• [Exercise]
Look through the data and write out every line with the word "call" in it.

Source data START

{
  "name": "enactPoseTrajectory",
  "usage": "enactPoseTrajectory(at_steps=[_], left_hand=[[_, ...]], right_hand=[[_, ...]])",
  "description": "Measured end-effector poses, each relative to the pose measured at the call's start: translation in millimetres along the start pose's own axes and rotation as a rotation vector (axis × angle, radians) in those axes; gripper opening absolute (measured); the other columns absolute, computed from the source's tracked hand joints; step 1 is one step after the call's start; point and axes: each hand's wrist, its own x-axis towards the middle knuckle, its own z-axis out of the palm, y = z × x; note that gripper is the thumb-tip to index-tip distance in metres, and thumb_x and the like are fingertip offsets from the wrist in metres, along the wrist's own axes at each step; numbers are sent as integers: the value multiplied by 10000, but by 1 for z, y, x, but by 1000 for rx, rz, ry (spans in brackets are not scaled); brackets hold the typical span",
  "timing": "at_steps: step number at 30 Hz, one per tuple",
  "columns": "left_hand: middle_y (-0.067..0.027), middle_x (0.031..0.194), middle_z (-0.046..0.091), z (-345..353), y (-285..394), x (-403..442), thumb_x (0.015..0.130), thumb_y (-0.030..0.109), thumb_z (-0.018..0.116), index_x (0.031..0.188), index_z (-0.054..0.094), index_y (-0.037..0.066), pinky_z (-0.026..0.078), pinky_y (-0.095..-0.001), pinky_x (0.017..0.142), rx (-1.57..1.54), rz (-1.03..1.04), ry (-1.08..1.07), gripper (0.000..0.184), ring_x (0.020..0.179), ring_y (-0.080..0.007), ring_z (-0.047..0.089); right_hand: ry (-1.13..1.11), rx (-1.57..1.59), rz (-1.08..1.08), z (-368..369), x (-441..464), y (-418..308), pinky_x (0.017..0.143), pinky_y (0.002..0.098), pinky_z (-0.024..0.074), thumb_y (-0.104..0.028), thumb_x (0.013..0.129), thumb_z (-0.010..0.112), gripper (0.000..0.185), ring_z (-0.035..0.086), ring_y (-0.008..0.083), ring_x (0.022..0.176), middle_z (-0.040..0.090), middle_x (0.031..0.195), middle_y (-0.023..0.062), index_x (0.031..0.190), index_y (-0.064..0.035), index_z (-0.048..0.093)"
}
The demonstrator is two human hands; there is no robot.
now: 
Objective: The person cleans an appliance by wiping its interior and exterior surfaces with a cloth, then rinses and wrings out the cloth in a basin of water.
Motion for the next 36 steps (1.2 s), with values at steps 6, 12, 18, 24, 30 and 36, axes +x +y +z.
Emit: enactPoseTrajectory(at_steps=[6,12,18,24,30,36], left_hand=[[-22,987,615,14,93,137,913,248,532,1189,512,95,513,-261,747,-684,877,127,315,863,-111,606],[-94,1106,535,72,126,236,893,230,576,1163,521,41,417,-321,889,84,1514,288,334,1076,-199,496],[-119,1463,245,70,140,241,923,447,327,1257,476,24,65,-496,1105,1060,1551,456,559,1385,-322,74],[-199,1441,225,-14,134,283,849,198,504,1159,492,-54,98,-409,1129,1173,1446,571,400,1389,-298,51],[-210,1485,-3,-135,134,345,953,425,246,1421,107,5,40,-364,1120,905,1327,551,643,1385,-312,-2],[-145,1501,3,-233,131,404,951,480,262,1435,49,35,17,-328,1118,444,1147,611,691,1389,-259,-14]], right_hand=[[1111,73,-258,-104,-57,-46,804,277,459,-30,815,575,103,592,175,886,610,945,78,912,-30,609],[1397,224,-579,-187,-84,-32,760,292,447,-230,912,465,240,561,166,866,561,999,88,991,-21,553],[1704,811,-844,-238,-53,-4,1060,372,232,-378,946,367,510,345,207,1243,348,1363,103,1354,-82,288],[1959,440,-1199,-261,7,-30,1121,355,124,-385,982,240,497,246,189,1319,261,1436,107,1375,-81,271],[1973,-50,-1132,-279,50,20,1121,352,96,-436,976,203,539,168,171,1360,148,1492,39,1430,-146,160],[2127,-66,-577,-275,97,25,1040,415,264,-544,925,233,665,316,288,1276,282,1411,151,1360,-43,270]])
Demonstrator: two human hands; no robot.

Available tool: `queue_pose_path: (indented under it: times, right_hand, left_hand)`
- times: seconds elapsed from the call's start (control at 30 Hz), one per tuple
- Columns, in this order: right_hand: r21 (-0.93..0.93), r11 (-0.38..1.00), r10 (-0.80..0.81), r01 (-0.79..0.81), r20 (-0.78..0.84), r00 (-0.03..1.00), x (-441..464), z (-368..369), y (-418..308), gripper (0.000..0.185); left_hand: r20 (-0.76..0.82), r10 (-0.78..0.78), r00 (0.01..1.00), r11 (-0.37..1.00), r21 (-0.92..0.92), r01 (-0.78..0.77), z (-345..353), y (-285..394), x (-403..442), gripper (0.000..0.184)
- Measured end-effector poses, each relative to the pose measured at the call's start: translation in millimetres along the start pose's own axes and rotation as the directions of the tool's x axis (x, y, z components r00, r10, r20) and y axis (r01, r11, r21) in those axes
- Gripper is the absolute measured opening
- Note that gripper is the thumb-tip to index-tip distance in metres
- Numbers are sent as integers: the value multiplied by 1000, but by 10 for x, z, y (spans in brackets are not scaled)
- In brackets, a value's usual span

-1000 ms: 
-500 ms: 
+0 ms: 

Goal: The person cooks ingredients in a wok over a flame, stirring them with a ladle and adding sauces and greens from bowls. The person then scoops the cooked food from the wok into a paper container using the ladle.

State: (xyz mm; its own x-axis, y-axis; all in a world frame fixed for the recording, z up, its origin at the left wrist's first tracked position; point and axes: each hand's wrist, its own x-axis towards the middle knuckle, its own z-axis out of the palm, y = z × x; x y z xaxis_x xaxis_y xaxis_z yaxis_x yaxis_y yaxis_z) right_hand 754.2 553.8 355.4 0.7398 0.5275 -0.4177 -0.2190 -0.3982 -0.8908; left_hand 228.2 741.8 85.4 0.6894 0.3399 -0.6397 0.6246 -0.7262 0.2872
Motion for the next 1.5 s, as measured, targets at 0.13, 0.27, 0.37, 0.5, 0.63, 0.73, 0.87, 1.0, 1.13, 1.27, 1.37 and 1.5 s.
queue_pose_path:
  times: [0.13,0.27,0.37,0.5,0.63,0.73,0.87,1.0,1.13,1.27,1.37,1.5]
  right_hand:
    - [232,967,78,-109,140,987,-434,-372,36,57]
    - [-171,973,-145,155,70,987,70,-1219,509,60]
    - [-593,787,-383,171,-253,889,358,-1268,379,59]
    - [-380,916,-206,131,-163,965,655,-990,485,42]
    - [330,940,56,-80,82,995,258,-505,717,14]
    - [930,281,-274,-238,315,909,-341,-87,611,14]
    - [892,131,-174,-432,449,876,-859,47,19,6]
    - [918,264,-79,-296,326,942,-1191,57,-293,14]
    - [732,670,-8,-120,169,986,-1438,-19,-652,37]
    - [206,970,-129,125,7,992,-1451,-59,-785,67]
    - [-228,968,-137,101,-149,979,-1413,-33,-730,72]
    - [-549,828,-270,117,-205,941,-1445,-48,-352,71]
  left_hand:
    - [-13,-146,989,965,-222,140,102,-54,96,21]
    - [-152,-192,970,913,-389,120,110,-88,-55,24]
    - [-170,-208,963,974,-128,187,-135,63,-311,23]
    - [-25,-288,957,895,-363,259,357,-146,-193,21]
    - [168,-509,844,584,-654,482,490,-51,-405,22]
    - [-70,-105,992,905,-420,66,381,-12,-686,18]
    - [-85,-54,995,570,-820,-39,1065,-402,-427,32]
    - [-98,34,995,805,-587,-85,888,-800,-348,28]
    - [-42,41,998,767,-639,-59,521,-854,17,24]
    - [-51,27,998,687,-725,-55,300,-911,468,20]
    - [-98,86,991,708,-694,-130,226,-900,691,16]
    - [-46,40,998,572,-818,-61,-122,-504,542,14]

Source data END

• [Written answer]
  "description": "Measured end-effector poses, each relative to the pose measured at the call's start: translation in millimetres along the start pose's own axes and rotation as a rotation vector (axis × angle, radians) in those axes; gripper opening absolute (measured); the other columns absolute, computed from the source's tracked hand joints; step 1 is one step after the call's start; point and axes: each hand's wrist, its own x-axis towards the middle knuckle, its own z-axis out of the palm, y = z × x; note that gripper is the thumb-tip to index-tip distance in metres, and thumb_x and the like are fingertip offsets from the wrist in metres, along the wrist's own axes at each step; numbers are sent as integers: the value multiplied by 10000, but by 1 for z, y, x, but by 1000 for rx, rz, ry (spans in brackets are not scaled); brackets hold the typical span",
- times: seconds elapsed from the call's start (control at 30 Hz), one per tuple
- Measured end-effector poses, each relative to the pose measured at the call's start: translation in millimetres along the start pose's own axes and rotation as the directions of the tool's x axis (x, y, z components r00, r10, r20) and y axis (r01, r11, r21) in those axes

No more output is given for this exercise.